Sous un système comme Windows ou MacOS, pour installer un logiciel, il faut aller chercher sur des sites Web divers et variés pour le récupérer, et on a donc pas toujours l'assurance d'avoir récupéré une bonne version. On peut également procéder de la même manière sur les systèmes de type GNU/Linux, cependant la plupart d'entre eux disposent d'un gestionnaire de paquets permettant d'aller chercher un grand nombre de logiciels sur le site Web du développeur de ces systèmes. On est donc toujours assuré qu'un logiciel téléchargé et installé depuis les dépôts officiels aura été testé et sera sans danger.
On peut cependant choisir d'autres dépôts, par exemple ceux des développeurs d'un logiciel en particulier pour être sûr d'en avoir toujours la dernière version, il convient donc de faire attention. Mais utilisé convenablement, le système de dépôts est la dernière clef qui achève de rendre le système sûr.
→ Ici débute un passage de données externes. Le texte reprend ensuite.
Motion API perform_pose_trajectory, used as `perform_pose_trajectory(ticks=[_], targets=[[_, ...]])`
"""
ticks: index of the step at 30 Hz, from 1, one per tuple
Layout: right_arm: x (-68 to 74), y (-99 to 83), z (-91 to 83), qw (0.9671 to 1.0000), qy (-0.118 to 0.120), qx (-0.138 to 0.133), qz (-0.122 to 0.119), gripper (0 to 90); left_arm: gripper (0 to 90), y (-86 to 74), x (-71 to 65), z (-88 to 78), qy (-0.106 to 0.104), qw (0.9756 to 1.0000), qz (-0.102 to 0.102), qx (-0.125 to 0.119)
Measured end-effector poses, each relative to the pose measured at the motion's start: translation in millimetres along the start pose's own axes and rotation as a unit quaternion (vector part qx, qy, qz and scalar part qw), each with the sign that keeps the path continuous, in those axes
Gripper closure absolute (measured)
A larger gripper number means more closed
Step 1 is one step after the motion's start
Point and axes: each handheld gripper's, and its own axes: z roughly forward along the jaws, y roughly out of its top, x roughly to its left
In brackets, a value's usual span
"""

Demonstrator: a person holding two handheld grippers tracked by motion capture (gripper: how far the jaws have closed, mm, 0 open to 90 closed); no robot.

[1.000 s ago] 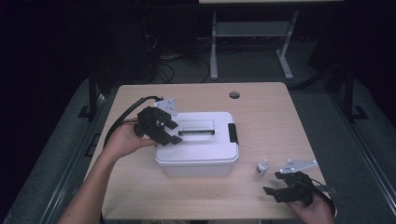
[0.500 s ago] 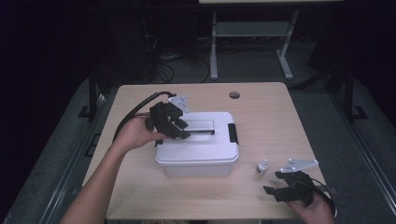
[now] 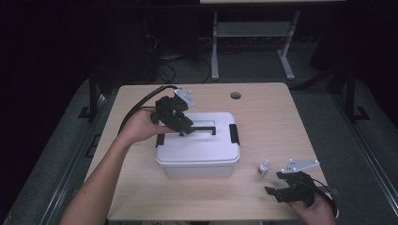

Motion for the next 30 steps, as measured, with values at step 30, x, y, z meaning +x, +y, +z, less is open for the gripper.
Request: perform_pose_trajectory(ticks=[30], targets=[[-0.9, -0.8, -2.5, 1.0000, 0.003, -0.002, 0.004, 26.5, 78.4, 16.1, 13.4, 16.6, -0.029, 0.9993, -0.001, 0.022]])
Attention, cependant, ne croyez pas que ces systèmes sont totalement invulnérables : aucun ne l'est. On peut se protéger de pas mal d'attaques, mais la force brute reste difficilement parable, quels que soient les moyens employés, et ce pour tous les systèmes. Et un accès physique à la machine permet de contourner à peu près toutes les sécurités.
Et tant qu'on y est, notez qu'il existe aussi des antivirus prévus pour tourner sur les systèmes de type GNU/Linux : ils servent à dépister les virus prévus pour Windows. Ceux-ci ne peuvent en effet rien contre les systèmes Libres, mais ça n'empêche pas de faire attention à éviter de contaminer les autres.